Local Boulder Emcee: Professor Meat

December 08, 2007

Professor Meat started rhyming by text messaging his brother rhyming couplets, like: 

When i'm in the club i be flirtin with dancers and i eat more pussy than some cervical cancer 

The first rhyme he ever spit live was:

kids eat shit but they still pretend though, they 8-bit like old school nintendo.  

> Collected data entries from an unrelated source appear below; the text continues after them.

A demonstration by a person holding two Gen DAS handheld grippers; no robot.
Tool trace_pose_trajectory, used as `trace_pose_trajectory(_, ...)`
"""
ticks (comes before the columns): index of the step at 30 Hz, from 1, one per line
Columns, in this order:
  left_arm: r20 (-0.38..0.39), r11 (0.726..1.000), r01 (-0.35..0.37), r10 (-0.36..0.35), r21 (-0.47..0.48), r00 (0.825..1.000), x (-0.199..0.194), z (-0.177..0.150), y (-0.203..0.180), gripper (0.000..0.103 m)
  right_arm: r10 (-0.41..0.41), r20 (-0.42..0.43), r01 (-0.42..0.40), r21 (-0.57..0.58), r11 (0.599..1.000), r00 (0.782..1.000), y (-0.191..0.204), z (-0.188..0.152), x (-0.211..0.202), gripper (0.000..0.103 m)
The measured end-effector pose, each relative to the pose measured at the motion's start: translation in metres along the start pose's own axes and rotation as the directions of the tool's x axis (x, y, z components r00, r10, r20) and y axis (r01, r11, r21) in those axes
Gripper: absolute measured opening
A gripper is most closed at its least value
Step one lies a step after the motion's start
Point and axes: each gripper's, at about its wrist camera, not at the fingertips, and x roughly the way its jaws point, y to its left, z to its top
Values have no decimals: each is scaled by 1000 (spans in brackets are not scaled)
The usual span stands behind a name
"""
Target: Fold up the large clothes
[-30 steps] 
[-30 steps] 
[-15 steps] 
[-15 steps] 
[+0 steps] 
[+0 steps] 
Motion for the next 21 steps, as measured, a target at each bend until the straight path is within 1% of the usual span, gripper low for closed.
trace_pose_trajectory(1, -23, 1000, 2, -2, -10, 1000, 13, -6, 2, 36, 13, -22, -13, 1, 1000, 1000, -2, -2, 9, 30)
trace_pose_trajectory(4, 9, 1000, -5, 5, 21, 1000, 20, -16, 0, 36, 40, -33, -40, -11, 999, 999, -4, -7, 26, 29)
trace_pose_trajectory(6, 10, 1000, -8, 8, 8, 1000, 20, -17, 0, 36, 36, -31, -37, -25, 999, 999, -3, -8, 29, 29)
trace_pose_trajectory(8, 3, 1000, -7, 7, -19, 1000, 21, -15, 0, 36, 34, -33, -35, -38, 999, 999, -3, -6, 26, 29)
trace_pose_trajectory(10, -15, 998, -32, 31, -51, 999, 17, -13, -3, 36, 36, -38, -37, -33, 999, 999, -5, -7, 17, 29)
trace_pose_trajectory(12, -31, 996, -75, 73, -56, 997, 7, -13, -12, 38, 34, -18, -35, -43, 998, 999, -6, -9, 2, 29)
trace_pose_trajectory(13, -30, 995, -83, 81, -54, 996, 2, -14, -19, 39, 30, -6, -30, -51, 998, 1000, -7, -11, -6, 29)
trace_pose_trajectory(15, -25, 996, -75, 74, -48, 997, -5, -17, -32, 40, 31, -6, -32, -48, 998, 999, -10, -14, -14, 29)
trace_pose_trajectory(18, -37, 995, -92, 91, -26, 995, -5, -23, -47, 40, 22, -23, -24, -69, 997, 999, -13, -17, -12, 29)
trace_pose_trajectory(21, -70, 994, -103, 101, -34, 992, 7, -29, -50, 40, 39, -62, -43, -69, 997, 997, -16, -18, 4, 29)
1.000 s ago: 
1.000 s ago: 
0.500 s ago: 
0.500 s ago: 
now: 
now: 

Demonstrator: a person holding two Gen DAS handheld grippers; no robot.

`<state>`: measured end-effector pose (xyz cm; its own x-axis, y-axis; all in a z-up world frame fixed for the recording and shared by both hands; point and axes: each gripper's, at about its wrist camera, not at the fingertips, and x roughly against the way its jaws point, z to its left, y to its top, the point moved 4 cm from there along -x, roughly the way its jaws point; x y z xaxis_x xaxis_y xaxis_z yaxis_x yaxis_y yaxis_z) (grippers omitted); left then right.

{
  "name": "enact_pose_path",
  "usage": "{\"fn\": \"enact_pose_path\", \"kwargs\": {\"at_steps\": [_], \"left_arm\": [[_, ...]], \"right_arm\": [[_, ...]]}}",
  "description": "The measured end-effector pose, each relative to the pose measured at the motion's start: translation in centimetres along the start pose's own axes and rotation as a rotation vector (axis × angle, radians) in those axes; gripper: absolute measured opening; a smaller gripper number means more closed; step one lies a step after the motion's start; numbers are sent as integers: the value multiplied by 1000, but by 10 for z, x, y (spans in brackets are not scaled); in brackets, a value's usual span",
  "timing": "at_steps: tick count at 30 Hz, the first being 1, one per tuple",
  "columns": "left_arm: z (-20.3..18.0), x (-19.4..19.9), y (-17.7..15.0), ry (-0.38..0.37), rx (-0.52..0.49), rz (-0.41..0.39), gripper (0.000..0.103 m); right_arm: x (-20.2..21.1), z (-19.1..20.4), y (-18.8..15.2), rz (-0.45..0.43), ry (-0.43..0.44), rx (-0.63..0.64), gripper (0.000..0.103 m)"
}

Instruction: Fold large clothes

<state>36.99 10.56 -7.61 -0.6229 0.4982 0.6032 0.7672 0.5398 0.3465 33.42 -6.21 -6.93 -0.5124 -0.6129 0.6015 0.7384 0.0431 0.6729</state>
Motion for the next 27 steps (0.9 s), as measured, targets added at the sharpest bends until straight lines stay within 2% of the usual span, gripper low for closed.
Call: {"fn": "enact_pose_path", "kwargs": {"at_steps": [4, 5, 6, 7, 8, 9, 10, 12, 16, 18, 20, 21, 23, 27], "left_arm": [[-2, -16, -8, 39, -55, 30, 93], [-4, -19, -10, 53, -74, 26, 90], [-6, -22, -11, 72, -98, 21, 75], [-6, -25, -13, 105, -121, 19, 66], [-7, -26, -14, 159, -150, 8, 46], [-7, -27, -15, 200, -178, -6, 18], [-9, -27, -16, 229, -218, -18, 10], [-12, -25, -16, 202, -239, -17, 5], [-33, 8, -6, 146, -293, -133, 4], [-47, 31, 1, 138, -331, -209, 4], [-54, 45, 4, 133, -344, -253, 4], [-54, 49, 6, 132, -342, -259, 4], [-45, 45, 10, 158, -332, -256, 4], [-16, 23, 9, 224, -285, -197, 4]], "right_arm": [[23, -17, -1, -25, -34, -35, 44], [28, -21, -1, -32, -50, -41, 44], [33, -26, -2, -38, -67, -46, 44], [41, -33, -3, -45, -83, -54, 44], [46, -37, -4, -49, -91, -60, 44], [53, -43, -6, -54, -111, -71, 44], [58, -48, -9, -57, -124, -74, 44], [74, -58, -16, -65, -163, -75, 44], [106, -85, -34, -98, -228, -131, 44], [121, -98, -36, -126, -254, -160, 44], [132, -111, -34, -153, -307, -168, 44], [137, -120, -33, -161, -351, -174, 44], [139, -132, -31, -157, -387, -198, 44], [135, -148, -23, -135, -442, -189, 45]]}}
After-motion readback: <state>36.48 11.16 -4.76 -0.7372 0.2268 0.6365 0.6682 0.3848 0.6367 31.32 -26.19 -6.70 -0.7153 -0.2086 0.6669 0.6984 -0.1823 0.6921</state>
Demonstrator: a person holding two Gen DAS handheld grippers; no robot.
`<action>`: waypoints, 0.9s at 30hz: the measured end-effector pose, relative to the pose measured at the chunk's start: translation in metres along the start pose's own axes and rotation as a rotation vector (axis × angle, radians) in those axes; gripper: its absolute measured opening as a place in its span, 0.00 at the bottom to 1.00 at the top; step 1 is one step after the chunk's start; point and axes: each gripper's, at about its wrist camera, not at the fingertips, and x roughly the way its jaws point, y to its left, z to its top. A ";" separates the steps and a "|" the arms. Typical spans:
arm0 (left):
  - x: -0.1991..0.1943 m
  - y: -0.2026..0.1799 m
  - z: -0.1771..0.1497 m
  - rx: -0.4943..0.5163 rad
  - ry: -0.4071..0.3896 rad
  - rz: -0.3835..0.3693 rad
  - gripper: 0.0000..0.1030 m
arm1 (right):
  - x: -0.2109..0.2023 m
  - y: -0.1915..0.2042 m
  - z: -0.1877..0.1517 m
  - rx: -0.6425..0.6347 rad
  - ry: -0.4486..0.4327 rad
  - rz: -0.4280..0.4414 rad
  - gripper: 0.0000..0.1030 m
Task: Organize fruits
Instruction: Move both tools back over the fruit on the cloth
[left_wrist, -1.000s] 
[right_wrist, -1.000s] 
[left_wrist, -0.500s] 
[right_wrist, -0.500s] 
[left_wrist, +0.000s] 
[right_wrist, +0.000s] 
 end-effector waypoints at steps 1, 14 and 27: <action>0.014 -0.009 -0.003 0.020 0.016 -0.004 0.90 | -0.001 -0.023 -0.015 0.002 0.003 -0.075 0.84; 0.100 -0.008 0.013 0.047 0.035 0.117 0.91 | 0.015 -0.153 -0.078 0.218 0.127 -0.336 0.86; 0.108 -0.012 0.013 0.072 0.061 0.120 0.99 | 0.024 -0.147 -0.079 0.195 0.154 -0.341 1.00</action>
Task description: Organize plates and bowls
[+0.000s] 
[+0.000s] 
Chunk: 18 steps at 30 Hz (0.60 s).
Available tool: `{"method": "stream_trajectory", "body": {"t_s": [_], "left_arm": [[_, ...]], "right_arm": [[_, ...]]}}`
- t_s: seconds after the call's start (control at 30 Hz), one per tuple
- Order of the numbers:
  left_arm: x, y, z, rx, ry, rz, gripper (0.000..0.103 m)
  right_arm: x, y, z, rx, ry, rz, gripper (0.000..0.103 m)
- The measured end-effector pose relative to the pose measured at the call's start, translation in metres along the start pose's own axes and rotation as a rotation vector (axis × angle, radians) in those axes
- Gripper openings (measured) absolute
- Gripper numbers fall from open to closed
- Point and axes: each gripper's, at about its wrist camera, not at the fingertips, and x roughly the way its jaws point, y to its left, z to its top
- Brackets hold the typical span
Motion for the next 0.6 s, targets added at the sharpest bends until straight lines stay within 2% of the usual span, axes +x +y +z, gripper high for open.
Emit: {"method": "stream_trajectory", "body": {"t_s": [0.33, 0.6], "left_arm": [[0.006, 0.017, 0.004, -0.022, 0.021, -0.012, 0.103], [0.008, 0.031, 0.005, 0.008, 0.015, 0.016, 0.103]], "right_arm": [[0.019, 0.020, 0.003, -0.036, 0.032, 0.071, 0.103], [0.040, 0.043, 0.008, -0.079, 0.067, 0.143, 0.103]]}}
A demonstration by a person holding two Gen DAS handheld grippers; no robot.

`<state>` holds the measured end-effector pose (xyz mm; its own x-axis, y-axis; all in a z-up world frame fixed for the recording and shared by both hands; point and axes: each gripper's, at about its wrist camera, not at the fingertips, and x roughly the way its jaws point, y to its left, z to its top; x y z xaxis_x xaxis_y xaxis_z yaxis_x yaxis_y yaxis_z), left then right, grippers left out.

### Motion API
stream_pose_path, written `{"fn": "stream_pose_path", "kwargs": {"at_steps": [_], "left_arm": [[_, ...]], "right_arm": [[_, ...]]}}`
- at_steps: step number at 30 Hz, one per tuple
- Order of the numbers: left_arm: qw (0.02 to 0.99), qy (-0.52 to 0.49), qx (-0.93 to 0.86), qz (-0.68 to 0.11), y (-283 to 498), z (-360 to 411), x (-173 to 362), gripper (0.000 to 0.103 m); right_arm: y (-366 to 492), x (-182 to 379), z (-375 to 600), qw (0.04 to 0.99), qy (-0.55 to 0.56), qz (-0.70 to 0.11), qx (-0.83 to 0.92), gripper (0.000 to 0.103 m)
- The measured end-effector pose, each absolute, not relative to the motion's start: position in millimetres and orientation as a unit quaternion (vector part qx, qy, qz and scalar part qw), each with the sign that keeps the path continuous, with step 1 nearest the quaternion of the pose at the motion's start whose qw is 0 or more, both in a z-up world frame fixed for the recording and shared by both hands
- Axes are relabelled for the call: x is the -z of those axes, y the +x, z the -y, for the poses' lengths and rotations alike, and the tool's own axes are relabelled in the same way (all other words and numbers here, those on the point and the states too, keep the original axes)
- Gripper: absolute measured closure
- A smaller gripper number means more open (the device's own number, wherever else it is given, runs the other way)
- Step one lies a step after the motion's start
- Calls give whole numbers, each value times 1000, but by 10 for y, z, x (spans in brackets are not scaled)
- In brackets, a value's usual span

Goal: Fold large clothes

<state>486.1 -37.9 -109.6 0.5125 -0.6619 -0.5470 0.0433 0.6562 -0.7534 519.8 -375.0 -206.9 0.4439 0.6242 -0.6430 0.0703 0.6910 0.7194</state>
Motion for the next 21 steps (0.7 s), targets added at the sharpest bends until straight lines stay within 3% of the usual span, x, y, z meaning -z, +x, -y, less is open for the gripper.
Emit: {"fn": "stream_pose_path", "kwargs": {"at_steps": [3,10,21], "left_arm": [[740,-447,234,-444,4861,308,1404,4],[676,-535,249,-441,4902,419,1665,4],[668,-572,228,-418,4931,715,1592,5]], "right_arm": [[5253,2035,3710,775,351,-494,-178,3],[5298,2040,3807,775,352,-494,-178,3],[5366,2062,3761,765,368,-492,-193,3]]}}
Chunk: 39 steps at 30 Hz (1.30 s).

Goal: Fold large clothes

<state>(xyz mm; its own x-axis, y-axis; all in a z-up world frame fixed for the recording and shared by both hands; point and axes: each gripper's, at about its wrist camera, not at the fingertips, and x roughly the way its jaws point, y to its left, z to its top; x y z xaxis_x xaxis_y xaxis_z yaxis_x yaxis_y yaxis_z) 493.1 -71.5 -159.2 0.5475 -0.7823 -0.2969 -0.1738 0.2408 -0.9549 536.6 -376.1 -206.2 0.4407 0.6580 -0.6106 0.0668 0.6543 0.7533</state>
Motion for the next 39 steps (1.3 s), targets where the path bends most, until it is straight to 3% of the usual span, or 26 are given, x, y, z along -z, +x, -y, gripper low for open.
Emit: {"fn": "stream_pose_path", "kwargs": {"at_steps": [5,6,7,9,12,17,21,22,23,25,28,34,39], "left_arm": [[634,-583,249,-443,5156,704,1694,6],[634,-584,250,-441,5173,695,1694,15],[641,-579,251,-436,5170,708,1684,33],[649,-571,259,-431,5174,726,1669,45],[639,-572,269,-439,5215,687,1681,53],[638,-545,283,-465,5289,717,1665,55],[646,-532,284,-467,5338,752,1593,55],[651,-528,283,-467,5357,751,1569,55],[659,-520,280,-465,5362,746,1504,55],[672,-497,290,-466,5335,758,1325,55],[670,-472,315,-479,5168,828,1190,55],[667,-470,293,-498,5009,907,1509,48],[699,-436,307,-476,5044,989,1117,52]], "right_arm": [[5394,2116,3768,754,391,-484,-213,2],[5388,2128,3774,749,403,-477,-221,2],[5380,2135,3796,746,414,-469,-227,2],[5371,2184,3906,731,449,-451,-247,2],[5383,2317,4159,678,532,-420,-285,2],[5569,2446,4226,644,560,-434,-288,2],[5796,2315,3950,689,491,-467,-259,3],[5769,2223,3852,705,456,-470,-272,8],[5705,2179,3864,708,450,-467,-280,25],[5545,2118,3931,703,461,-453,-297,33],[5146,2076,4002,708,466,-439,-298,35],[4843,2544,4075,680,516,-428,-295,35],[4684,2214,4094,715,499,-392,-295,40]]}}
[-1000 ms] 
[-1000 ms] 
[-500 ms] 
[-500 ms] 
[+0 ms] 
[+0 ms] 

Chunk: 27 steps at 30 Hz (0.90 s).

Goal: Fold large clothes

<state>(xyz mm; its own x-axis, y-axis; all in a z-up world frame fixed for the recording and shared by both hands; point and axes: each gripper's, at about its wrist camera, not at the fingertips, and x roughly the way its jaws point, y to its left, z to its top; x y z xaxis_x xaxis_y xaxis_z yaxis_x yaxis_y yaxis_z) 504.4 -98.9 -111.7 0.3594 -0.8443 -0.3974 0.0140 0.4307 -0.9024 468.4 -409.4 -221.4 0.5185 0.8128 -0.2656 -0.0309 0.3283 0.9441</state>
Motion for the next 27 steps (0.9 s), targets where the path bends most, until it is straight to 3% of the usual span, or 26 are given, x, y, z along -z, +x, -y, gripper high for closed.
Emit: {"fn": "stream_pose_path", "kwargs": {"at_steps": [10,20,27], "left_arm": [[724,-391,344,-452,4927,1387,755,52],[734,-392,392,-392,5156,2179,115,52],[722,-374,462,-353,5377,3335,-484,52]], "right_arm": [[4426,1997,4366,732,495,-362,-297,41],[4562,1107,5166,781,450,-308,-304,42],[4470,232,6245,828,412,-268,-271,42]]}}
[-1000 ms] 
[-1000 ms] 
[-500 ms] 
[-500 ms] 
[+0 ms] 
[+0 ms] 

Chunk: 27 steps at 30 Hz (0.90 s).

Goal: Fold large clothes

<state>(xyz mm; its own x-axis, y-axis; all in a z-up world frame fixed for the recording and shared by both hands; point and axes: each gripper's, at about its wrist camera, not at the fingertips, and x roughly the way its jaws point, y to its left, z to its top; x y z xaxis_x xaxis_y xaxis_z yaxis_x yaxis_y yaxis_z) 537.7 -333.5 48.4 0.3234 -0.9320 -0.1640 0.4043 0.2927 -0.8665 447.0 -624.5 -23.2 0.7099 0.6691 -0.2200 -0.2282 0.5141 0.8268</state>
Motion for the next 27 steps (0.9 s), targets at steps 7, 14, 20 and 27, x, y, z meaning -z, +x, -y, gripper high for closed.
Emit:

Professor Meat began his career in 2003 in Champagne, Illinois.  It's a funny story:  he moved to champagne, not knowing anyone there, so he took to the streets to meet people.  He heard some cats talking about hip-hop, and he had been freestyling himself, so on the campus of Champagne Urbana at the University of Illinois, he met a rapper by the name of Al iteration who invited Professor to a cipher that night.  They were all warming up, getting ready to spit, and they put him on the spot with the words any novice emcee fears the most, "go first".  Four cats stood in a circle spitting to industry instrumentals (like mixtapes), and Meat killed the cipher.  After that summer, he moved back to Jersey and started a 9-5er at Best Buy, but his mind was never on the job, he was stuck in freestyle mode.  Some Best Buy lines:

Most Eager Artist Today, hardest to slay, emcees like newports i smoke a carton a day

My pilots stay bombin' like shock and awe, i rock it raw, fuck with me and catch tetanus, i lock your jaw

At this point, his little brother Dank was rhyming with some eastside bloods, and Meat got down on ciphers constantly to develop his skills further.  During that period, he had his first secret freestyle session with GDP out in the Dunkin' Donuts parking lot in West Orange, NJ.  They drove around in his dad's truck spittin rhymes and elevating.  This went through the winter of '05, and in February '06 he moved to Portland, Oregon to start his creative writing career, where he wrote a novella.  He hit the ground running with hip-hop there, his first day there he overheard kids freestyling and he just jumped in and traded verses.  They were Graf writers, as is Meat, so they went bombing, still spittin, and he caught the bug.  He got hooked up with Randolf McTools from hip hop anonymous, just a loose affiliation of emcees, producers, djs, just to hook everyone up with rhymes and beats.  Tools introduced Meat to Cheef at BS Productions, where Meat laced his first tracks.  Meat met this homeless dude named Brooklyn, who supported himself by burning cds and selling them on the street.  They went around together spittin and trying to sell Brook's CDs, and developed his skills more and more.  He recorded an untitled, unreleased demo with Cheef, which never saw the light of day, but he kept the beats which are now on his EP "Write Truth on the Walls".  Flash forward to October '06, Meat moved back to Jersey and that's when he really decided to start running with it.  He had been seeing what GDP and his middleschool friend C-minus had been up to on a Jersey label called Division East.  Around the beginning of December he was working in a secure fileroom on Wall Street, for a firm called Bowne, he was the only one in there, and filing is bullshit, so he spent most of the day writing rhymes (and catching tags during lunch breaks).  He had money to afford studio time, for a flat fee of $1,000 he got studio time and all the beats he needed from J-Stamps, 100dbs, and C-Minus. 

 

He recorded 9-10 rough cuts, did some edits, went back in the studio in January '07 and recorded the full-length EP "Write Truth on the Walls".  He wanted to rock shows, GDP put him on a few Division East shows, he rocked with NoGoodsCrew, Tame One, Shape, GDP, Bully Mouth; and most of the North Jersey underground scene.  He rocked open mics in New Brunswick (by Rutgers University, where this humble writer went to school) and was addicted to the shit.  He tried to sell CDs at these shows, and it wasn't going well ("i think I sold one copy total, to a drunk girl").  He had a really shitty day in the fileroom one day and simultaneously applied to Wizard Magazine and Naropa University.  He got the job at Wizard quickly, and brought C-Minus with him to work in the warehouse, during which he laced Viddy Dat, Blue Lie, Hip Hop Anonymous; basically a lot of tracks which are coming on the new full length (Working Title: The Bizarre Adventures of Professor Meat, slated for release by Spring '08) 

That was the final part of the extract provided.